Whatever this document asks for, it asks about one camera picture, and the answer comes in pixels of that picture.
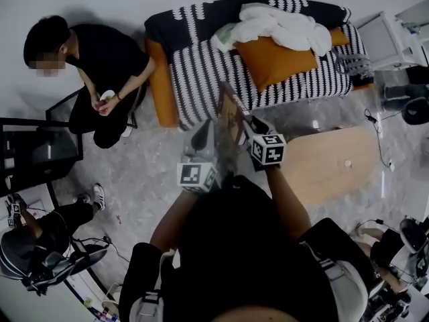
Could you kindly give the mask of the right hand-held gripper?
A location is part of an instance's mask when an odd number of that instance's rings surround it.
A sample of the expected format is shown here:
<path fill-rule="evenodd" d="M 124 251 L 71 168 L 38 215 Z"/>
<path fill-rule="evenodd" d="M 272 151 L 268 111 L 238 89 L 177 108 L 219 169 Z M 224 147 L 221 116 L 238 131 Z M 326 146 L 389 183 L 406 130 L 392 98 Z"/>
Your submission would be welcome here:
<path fill-rule="evenodd" d="M 248 115 L 243 120 L 247 151 L 256 172 L 268 166 L 279 167 L 284 160 L 286 141 L 274 125 L 263 118 Z"/>

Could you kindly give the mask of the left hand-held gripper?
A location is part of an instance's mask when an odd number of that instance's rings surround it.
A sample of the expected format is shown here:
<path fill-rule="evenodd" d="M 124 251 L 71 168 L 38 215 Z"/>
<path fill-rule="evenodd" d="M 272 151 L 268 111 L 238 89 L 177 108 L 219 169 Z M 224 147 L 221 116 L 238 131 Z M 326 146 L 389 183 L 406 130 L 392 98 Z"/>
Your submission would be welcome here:
<path fill-rule="evenodd" d="M 214 156 L 216 123 L 206 119 L 197 123 L 185 137 L 185 154 L 177 163 L 177 185 L 192 193 L 207 193 L 217 181 L 218 171 L 213 161 L 201 156 Z"/>

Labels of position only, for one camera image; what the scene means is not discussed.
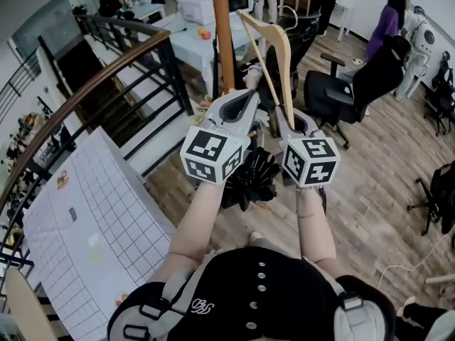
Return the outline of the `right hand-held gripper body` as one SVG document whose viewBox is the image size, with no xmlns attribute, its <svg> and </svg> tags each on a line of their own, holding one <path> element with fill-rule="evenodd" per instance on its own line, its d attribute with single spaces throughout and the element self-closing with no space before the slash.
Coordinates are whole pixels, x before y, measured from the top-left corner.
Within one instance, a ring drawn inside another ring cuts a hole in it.
<svg viewBox="0 0 455 341">
<path fill-rule="evenodd" d="M 341 162 L 334 140 L 321 130 L 308 136 L 296 131 L 281 134 L 279 146 L 282 154 L 278 162 L 282 174 L 299 188 L 329 184 Z"/>
</svg>

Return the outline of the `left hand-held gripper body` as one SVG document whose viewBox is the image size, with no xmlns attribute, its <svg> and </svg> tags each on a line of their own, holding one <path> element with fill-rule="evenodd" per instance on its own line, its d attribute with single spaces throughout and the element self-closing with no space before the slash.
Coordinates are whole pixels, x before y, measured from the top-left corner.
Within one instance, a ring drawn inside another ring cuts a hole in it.
<svg viewBox="0 0 455 341">
<path fill-rule="evenodd" d="M 180 152 L 186 174 L 216 185 L 224 183 L 245 160 L 254 119 L 206 117 L 191 126 Z"/>
</svg>

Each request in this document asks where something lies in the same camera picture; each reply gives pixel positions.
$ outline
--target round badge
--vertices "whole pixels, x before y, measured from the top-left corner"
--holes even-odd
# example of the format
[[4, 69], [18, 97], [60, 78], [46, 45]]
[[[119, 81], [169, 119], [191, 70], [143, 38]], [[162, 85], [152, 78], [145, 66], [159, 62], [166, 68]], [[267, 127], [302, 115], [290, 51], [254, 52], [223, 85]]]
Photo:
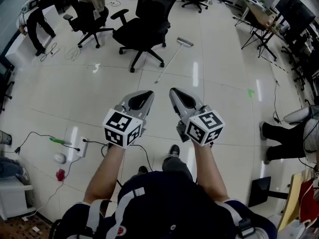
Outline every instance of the round badge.
[[126, 234], [126, 227], [120, 226], [118, 230], [118, 237], [121, 237]]

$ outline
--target red fabric
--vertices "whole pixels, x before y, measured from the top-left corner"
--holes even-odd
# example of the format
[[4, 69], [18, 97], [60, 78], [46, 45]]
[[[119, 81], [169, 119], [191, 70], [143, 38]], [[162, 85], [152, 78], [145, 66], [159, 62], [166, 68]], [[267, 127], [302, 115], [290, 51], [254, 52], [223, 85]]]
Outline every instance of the red fabric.
[[312, 224], [319, 216], [319, 204], [314, 199], [314, 187], [311, 180], [301, 185], [299, 193], [299, 220], [301, 223]]
[[60, 169], [58, 172], [56, 172], [55, 176], [58, 179], [58, 181], [64, 180], [65, 171], [63, 169]]

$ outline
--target shoelace
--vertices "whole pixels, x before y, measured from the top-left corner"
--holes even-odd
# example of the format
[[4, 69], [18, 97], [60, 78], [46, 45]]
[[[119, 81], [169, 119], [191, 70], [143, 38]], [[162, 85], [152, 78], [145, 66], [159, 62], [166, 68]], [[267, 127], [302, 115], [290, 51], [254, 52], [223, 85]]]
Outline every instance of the shoelace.
[[170, 156], [171, 157], [178, 157], [178, 152], [177, 151], [172, 151]]

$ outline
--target mop handle
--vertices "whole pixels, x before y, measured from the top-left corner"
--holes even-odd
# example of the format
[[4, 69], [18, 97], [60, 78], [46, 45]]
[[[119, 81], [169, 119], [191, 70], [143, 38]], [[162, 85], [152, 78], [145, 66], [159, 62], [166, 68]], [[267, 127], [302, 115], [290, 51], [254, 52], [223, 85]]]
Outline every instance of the mop handle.
[[166, 66], [166, 68], [164, 69], [164, 71], [162, 71], [162, 73], [160, 74], [160, 76], [158, 77], [158, 79], [154, 82], [154, 83], [158, 83], [161, 79], [161, 77], [163, 76], [163, 74], [165, 73], [165, 71], [167, 70], [167, 68], [169, 67], [169, 65], [171, 64], [171, 62], [173, 61], [173, 59], [176, 57], [176, 55], [178, 54], [179, 50], [184, 46], [184, 44], [181, 44], [179, 49], [176, 51], [175, 55], [173, 56], [173, 58], [170, 60], [170, 62], [168, 63], [168, 65]]

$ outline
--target gray pants
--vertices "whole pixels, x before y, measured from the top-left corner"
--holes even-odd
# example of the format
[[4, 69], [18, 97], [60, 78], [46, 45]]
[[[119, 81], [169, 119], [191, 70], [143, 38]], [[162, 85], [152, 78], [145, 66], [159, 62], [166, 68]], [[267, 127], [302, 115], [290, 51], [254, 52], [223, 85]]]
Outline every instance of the gray pants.
[[[187, 167], [187, 165], [182, 162], [178, 157], [168, 157], [164, 160], [163, 165], [161, 166], [163, 172], [180, 172], [183, 173], [187, 178], [193, 180], [193, 177]], [[138, 174], [133, 175], [131, 179], [142, 175], [142, 172], [138, 172]]]
[[0, 157], [0, 177], [10, 177], [16, 174], [23, 174], [22, 167], [17, 165], [12, 159]]

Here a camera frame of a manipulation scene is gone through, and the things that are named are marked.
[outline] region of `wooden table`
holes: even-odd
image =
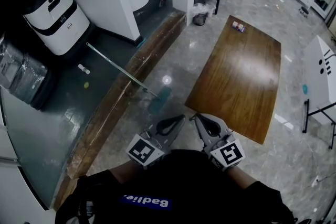
[[[236,21],[246,26],[233,29]],[[277,96],[281,44],[230,16],[185,105],[263,144]]]

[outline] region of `person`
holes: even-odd
[[[294,223],[280,192],[237,166],[222,172],[199,151],[172,150],[144,170],[129,161],[78,180],[56,224],[220,221]]]

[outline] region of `grey tiled floor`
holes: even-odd
[[[127,161],[124,150],[128,143],[155,117],[180,112],[191,116],[194,113],[184,106],[184,102],[227,18],[234,15],[282,44],[279,89],[266,141],[264,145],[259,145],[237,134],[247,155],[239,166],[256,179],[281,191],[284,203],[299,219],[321,218],[335,195],[336,175],[315,187],[311,185],[317,175],[324,178],[336,171],[336,148],[332,151],[328,149],[331,140],[329,125],[321,126],[310,120],[309,132],[301,132],[305,100],[302,93],[305,81],[302,55],[304,47],[317,34],[331,48],[335,49],[335,46],[323,20],[314,12],[307,19],[303,18],[298,12],[300,6],[296,0],[221,0],[218,14],[208,19],[204,26],[188,26],[145,81],[154,91],[159,91],[163,87],[162,78],[165,75],[172,78],[169,85],[172,94],[160,115],[148,113],[151,97],[139,91],[106,141],[89,174]],[[186,122],[173,146],[202,148],[193,123]]]

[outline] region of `mop handle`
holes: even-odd
[[[145,92],[149,92],[151,93],[153,96],[155,96],[156,98],[159,98],[155,93],[153,93],[150,89],[148,89],[148,87],[141,83],[139,80],[137,80],[134,76],[132,76],[131,74],[129,74],[126,70],[124,70],[123,68],[121,68],[120,66],[118,66],[116,63],[112,62],[109,58],[107,58],[104,54],[102,54],[100,51],[98,51],[93,45],[91,45],[90,43],[86,42],[86,45],[92,49],[93,51],[95,51],[96,53],[98,53],[102,58],[104,58],[107,62],[109,62],[111,65],[113,65],[115,68],[117,68],[119,71],[123,72],[127,77],[129,77],[131,80],[133,80],[135,83],[137,83],[138,85],[140,85],[143,90]]]

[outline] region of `blue label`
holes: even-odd
[[[132,204],[141,207],[152,208],[156,210],[172,210],[172,200],[171,199],[159,199],[148,196],[133,196],[124,195],[120,199],[121,202],[125,204]]]

# # #

> [Brief]: Using the material, count the lines where the word "target" appears. Give the number by itself.

> [Finished exercise]: 5